In one of her interviews, the late chef and television personality Julia Carolyn Child recalled her first meal in post-World War II France5 as a culinary revelation – describing a meal of oysters, sole meunière (a classic French fish meal) and fine wine as “an opening up of the soul and spirit for me.” True, a meal with or without any kind of beverage would have been just fine for Julia (or to anyone for that matter) at the time. However, there’s a reason to believe that it was the addition of fine wine that led to that life-altering experience. Why? Because she also famously quoted that “Wine is meant to be with food — that’s the point of it.” And no one from the wine or culinary world seems to be arguing.
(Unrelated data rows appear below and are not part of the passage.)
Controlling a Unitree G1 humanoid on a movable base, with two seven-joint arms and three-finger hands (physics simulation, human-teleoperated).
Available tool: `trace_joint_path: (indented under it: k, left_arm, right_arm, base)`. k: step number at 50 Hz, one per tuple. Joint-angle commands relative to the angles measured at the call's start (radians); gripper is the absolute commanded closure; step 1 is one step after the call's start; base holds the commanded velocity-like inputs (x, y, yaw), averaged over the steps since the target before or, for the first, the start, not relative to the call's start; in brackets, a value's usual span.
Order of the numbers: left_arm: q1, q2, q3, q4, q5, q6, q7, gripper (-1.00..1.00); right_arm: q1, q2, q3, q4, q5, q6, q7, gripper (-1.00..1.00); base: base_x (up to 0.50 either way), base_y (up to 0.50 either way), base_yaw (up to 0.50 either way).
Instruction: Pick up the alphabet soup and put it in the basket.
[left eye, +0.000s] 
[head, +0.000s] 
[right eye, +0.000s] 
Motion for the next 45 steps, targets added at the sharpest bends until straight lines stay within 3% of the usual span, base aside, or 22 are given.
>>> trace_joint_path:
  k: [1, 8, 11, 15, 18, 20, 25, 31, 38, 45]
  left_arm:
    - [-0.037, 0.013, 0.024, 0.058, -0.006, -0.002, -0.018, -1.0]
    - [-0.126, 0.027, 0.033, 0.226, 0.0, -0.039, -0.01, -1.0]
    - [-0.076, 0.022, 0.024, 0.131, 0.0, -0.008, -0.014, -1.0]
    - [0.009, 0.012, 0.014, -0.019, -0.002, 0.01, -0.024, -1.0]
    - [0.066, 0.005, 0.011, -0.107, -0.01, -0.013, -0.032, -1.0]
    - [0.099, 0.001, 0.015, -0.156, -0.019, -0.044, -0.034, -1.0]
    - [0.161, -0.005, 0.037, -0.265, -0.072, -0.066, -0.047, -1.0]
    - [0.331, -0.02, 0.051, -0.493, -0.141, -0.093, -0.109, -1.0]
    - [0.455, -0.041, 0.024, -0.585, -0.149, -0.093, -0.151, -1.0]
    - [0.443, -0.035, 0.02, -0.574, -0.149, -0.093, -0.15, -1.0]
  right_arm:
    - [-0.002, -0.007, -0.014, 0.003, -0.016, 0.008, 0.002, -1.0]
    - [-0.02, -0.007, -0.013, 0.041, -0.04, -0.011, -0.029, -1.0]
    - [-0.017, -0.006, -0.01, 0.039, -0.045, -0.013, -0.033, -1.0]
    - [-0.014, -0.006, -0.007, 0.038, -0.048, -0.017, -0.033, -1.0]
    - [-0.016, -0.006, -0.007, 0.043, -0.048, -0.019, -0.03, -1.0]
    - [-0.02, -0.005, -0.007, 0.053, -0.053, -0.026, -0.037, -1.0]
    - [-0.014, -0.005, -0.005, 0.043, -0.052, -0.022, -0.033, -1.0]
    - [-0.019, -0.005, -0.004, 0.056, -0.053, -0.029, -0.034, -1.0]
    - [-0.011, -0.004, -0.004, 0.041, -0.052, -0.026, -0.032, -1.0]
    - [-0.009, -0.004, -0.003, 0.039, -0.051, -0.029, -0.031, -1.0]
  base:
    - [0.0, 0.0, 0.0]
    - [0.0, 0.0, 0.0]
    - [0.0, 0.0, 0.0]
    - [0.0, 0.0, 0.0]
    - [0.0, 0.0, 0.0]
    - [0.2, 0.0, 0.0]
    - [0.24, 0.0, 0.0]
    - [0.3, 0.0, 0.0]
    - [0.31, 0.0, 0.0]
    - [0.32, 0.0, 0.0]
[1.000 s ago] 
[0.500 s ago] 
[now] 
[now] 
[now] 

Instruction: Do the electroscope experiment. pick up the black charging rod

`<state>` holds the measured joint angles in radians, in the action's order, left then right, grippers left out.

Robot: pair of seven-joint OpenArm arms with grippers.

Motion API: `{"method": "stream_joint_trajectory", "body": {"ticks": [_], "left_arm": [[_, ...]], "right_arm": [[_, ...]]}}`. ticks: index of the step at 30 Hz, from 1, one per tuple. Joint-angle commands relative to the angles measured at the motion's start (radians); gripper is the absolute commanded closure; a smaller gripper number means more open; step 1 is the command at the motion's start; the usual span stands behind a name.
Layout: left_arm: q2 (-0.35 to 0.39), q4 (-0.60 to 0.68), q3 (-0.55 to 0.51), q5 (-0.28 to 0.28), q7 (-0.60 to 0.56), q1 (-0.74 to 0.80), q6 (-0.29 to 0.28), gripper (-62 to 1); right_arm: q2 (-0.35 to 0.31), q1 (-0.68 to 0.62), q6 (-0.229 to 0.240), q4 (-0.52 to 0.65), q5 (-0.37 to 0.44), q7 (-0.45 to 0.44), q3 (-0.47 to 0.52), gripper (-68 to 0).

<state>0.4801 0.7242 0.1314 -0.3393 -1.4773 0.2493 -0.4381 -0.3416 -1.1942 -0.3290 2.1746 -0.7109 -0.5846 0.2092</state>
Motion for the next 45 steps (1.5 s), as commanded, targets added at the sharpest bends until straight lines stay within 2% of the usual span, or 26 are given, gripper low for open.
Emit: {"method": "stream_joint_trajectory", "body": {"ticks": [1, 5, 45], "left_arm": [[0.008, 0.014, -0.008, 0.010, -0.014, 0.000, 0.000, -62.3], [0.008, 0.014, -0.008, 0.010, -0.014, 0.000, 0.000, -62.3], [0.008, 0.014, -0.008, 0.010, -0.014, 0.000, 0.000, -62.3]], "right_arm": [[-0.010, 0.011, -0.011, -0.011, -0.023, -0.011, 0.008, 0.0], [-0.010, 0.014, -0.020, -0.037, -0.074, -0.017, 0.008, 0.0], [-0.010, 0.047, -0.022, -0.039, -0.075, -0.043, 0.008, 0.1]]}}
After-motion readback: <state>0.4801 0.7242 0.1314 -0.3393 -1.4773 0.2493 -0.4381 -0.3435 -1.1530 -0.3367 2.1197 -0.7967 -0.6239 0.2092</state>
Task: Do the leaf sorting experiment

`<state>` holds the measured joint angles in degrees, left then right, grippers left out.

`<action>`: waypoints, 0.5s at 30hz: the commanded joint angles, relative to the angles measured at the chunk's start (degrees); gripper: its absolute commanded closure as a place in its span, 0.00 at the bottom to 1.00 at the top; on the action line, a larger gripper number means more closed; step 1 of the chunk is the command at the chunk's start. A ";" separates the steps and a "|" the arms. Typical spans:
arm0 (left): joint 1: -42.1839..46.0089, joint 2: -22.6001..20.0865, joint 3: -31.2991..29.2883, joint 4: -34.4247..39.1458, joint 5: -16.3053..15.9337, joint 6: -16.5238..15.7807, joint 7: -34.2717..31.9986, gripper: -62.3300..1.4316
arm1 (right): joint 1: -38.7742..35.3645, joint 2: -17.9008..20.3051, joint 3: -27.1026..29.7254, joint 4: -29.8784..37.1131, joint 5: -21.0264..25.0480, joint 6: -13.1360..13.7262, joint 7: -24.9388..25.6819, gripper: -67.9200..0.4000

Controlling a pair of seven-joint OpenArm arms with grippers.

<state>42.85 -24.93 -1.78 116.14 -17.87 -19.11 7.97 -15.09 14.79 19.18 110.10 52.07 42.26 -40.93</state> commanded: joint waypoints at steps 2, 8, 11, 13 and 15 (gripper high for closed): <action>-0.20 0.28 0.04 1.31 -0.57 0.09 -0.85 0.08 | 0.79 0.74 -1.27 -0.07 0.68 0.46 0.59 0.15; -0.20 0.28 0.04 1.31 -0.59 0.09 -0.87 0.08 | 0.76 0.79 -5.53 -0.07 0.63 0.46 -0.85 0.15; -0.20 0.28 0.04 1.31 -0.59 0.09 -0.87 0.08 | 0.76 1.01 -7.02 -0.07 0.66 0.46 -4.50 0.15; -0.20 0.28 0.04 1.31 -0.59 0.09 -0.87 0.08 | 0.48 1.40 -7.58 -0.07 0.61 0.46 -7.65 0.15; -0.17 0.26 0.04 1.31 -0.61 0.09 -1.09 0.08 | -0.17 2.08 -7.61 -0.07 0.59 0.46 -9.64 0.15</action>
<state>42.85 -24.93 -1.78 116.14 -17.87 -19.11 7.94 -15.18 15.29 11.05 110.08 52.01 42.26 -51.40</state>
Pairing Principles and Techniques
In total agreeance on this is Charles Cagnat, General Manager of the Phnom Penh-based Wine Hall. During our recent interview with A him, he shared that “One of the things that I really like about wine is that it’s universal. It pairs up with any type of food. For example, Cambodian food is paired very well with Grenache from Southern Rhone. You see, there are so many kinds of wine out there that you’ll eventually find one that matches perfectly with any food in the world. There are many techniques for that. The key is to explore.” For those familiar with wine and food matching, one of the most common techniques used is called “matching weight.” The principle behind it? To find a balance or to ensure that the weight or “body” of the wine complements the weight of the food. This means that, ideally, a rich or “heavy” food like red meat casseroles should be enjoyed with “full-bodied” wines. After considering weight, pairing the flavors and texture can be done by using one of two main strategies: complement or contrast. Comparing the two, the first strategy brings wine together with dishes that “complement” each other such as an earthy, Burgundian Pinot noir with an earthy, mushroom dish. On the other hand, the second strategy follows the idea that “opposites attract” and brings together food and wine that have contrasting traits such as a crisp, acidic Sauvignon blanc and a fish with a creamy lemon sauce.
Wines and Snacks
For most people, wine does not only go well with dishes but with snacks or “finger food” as well. Cheese for example, is known for going well with wine. Why? Many believe that the oil in most cheeses cut the acidity of the wine and make for a fuller flavor of both. Some of the more popular cheeses that go well with wine are blue, brie, cheddar, asiago, and gouda. Another snack that is commonly paired with wine is dark chocolate. Pair it with robust red wines such as cabernet sauvignon or pinot noir and expect a burst of crisp, fruity flavor to fill your mouth once the bitterness of the dark chocolate is counterbalanced by the tannins in the wine. Other popular snacks that pairs well with wine include olives, bread and shrimp.